Large U.S. Hospital Group Claims 4.5 Million Patients' Personal Data Stolen in Chinese Cyber Attack

Large U.S. Hospital Group Claims 4.5 Million Patients' Personal Data Stolen in Chinese Cyber Attack

One of the largest U.S. hospital groups claims it was a victim of a cyber attack that originated in China and led to the theft of personal information of 4.5 million U.S. patients in April and June.

According to Reuters, Community Health Systems, Inc., a Fortune 500 company based in Franklin, Tennessee, said in a regulatory filing Monday that the stolen information included names, addresses, birth dates, telephone numbers, and Social Security numbers of patients who had been referred for or received services from doctors affiliated with the hospital group within the last five years.

The company’s filing said patients’ credit card numbers and medical information were not stolen, though the hackers did steal types of personal data still covered by the U.S. government’s Health Insurance Portability and Accountability Act (HIPAA).

Community Health Systems (CHS) spokeswoman Tomi Galin said her company’s belief that the attack originated from China is based on information from federal law enforcement and forensic experts with FireEye Inc unit Mandiant that “the methods and techniques” used by the hackers were consistent with a particular group of hackers who operate in China.

In its regulatory filing, CHS said filing investigators observed that the unnamed Chinese group believed to be behind the cyber attack typically searches for valuable intellectual property–such as medical device and equipment development data–rather than the personal information that was stolen from CHS.

As Reuters notes, in May, a U.S. grand jury indicted five Chinese military officers on charges that they hacked into U.S. companies for valuable manufacturing secrets.

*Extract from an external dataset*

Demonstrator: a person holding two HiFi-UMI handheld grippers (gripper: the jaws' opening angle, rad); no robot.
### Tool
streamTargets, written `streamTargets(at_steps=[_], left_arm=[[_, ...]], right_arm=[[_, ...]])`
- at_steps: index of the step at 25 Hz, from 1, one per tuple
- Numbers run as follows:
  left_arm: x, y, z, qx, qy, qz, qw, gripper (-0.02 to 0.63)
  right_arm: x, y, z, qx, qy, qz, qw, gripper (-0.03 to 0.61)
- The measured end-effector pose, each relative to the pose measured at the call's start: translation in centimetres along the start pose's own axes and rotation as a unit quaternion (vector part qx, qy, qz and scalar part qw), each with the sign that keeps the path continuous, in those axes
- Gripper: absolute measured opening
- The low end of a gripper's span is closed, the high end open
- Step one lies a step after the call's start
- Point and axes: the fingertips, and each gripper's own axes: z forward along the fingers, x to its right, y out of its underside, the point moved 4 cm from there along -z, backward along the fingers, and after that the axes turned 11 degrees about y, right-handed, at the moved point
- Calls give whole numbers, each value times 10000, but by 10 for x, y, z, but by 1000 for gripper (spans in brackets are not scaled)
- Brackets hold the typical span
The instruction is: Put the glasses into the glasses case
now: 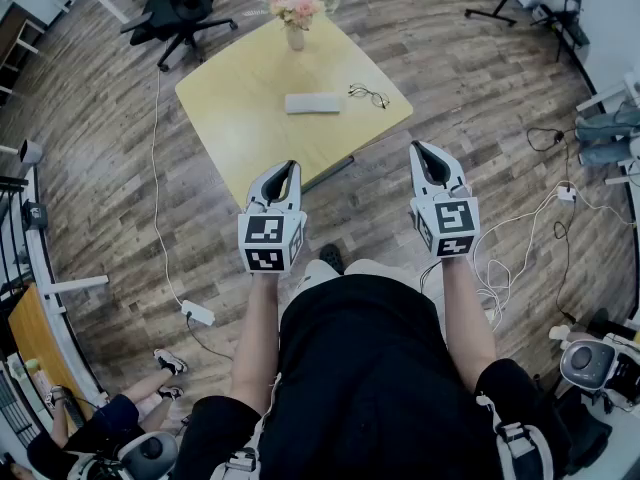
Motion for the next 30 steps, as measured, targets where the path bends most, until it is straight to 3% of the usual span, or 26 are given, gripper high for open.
streamTargets(at_steps=[14, 30], left_arm=[[-9, -4, -2, 51, 206, 76, 9997, 25], [-23, 1, 5, -77, 174, 35, 9998, 23]], right_arm=[[-22, 0, -3, -15, -54, -66, 10000, 14], [-34, 6, 15, -33, -199, -119, 9997, 17]])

The Chinese government, however, denied the charges.

CHS, which has 206 hospitals in 29 states and is considered to be the largest nonurban provider of healthcare services in the United States in terms of its number of acute care facilities, states it has removed the malware from its systems and is now notifying patients and regulatory agencies as it is required to do so by law.

The company’s website was unable to be accessed at the time of publication.